# CEOTP/ROTP



## zorro (21 Nov 2006)

With regard to the CEOTP and ROTP entry plans:

I am currently in the application process for ROTP. Being that I have applied for competitive MOCs, each having 55, 55, and 20-something spots nation-wide, (for pilot, logistics, and nav, respectively), I was wondering if I could also apply for CEOTP as well? Can you only apply for one or the other, or would they offer you CEOTP in a case where you were competitive but just missed the cut-off for ROTP? By the end of this year I will only need 1 year's worth of university credits to attain a degree, so if it came down to it although I would prefer ROTP, CEOTP would also be desirable.

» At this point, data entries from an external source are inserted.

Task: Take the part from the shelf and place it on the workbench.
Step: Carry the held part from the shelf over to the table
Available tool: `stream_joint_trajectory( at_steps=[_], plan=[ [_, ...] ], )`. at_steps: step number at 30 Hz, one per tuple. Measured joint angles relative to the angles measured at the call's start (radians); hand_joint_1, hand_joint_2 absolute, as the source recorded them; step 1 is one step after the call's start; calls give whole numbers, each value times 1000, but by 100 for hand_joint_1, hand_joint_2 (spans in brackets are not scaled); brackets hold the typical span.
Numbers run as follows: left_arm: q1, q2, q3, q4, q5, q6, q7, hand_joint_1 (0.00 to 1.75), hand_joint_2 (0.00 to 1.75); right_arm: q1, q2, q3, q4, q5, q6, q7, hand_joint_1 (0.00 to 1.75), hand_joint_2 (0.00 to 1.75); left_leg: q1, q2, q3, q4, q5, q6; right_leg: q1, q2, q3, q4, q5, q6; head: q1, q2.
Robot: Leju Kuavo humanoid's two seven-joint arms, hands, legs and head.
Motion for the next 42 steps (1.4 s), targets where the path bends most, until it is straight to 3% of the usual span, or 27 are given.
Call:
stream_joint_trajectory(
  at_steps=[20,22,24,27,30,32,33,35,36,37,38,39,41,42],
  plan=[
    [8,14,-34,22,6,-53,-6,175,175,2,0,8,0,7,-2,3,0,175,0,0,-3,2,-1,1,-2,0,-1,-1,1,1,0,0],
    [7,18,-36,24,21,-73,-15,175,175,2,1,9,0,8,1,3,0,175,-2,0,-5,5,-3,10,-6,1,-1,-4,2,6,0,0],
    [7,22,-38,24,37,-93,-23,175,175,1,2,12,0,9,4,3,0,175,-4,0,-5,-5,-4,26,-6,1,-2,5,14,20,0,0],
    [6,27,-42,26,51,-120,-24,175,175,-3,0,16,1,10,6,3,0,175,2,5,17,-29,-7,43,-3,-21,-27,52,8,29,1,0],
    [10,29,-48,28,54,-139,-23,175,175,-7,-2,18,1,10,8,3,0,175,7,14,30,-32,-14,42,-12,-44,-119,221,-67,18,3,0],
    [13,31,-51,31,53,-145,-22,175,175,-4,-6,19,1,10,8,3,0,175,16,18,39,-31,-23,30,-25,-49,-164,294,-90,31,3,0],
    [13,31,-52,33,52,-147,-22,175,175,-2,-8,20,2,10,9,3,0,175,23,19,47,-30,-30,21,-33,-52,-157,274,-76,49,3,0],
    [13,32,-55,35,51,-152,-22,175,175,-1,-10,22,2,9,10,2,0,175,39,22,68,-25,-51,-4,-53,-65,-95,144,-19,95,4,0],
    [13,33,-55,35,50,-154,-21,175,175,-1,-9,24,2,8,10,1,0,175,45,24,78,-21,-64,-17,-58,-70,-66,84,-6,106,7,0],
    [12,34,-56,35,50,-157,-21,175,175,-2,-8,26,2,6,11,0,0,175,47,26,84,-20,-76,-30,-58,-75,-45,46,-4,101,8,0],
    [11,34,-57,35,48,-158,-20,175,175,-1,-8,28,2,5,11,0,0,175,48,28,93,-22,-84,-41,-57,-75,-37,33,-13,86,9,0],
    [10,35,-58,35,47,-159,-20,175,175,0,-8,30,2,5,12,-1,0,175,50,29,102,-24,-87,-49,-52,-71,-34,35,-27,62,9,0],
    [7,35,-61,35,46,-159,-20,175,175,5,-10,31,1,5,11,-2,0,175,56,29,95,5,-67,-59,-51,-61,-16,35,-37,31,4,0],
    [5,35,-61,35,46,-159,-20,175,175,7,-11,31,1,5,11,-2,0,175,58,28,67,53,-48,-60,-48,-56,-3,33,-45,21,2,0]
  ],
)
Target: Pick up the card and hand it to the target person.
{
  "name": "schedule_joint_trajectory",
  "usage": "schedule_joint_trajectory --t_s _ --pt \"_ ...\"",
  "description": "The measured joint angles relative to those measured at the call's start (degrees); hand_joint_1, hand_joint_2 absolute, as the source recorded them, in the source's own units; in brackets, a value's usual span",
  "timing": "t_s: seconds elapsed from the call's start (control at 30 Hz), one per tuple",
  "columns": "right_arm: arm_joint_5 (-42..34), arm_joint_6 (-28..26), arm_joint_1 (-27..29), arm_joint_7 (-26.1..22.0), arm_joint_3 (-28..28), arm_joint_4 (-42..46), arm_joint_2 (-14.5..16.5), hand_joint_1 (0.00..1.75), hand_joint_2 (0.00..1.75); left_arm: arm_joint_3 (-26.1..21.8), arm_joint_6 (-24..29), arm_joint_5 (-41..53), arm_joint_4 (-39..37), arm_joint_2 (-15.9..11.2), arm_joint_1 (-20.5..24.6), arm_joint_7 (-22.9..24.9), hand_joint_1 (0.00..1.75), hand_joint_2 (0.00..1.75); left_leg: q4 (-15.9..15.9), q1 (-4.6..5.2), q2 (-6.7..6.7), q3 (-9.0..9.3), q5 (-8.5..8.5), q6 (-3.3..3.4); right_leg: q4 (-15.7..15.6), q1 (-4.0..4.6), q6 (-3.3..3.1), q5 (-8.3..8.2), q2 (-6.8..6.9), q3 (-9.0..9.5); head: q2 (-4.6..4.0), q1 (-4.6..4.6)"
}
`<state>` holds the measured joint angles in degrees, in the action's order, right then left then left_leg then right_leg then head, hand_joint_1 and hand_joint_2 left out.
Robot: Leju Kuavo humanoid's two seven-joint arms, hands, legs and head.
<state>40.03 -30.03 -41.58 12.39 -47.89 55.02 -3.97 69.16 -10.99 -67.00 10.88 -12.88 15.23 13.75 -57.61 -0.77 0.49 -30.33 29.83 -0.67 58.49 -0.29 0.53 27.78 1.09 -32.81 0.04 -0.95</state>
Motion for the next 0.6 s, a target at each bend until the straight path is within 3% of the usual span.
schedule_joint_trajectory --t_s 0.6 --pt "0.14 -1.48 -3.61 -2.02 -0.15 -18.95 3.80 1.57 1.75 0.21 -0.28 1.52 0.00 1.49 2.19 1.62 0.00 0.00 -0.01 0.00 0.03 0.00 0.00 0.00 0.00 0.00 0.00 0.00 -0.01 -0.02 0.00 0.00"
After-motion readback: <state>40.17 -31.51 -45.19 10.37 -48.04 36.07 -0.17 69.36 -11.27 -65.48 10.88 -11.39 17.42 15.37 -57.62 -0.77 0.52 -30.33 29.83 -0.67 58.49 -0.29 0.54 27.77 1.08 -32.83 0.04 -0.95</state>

Although I am a ways off from even being accepted (heading to ASC in Jan.), I would like to know if I can add CEOTP as an entry plan to my application in order to increase the # of potential position slots available to me, thereby increasing the odds of acceptance.

Also, if you enter through the CEOTP plan, are you stuck @ Officer Cadet until you either attain your degree or complete your Moc training? And if so, is your pay rate reflective of this? (Could be a problem for those supporting dependents.)

Thanks for any info.


----------



## Elwood (25 Nov 2006)

According to CFRC Toronto, the pilot trade is closed until the next fiscal year (April 2007). If you have a year's worth of university to obtain a degree, why not get it?


----------



## zorro (25 Nov 2006)

You may have understood wrong....or perhaps I wasn't accurate enough...

I am currently in my 3rd year....leaving me with approximately 1 semester this year, and 1 full year beginning next september...

your right though, the next selections are in april '07....hence that applicants (such as myself) currently in the system are applying for entry in the coming year...though the application process starts around oct/nov (or at least for me it did).


----------



## WannaBeFlyer (26 Nov 2006)

zorro said:
			
		

> You may have understood wrong....or perhaps I wasn't accurate enough...
> 
> I am currently in my 3rd year....leaving me with approximately 1 semester this year, and 1 full year beginning next september...
> 
> your right though, the next selections are in april '07....hence that applicants (such as myself) currently in the system are applying for entry in the coming year...though the application process starts around oct/nov (or at least for me it did).



Help me here, (haven't had my coffee yet  ) does that mean you are going to apply in October or that you are currently going through the process waiting for the program to reopen in '07? 

I also heard the Pilot program was closed until April '07 when I was handing in my application for the Reserves last week...


----------



## zorro (26 Nov 2006)

Yeah I'm currently in the system. I had originially gone into the local CFRC in the summer but they told me ROTP applications were not a priority at that time and to come back in october/november. Thats what I did - applied for pilot, logistics, and nav (in that order) - and have finished all the steps in the process thus far except ASC - I'm currently booked for mid January.

In my case, if I get accepted that means they will subsidize me for my last and final year of school beginning in next september. The Captain that interviewed me explained to me that if I were accepted I would be attending IAP this summer, but not BOTP (because they give you leave two weeks before your school semester comes back I think he said).  then after I obtain my degree I would continue with training on a full time basis.

As far as the pilot occupation being closed - I'm not sure how you got that information - because its apparently not closed since that was my first choice and I have already been scheduled for ASC. Perhaps someone on this board with more knowledge could clarrify this...


----------



## WannaBeFlyer (26 Nov 2006)

Ah so you are looking at ROTP. It was CEOTP that they weren't taking any more applications for until '07(at least that's what I heard but I could be wrong...)


----------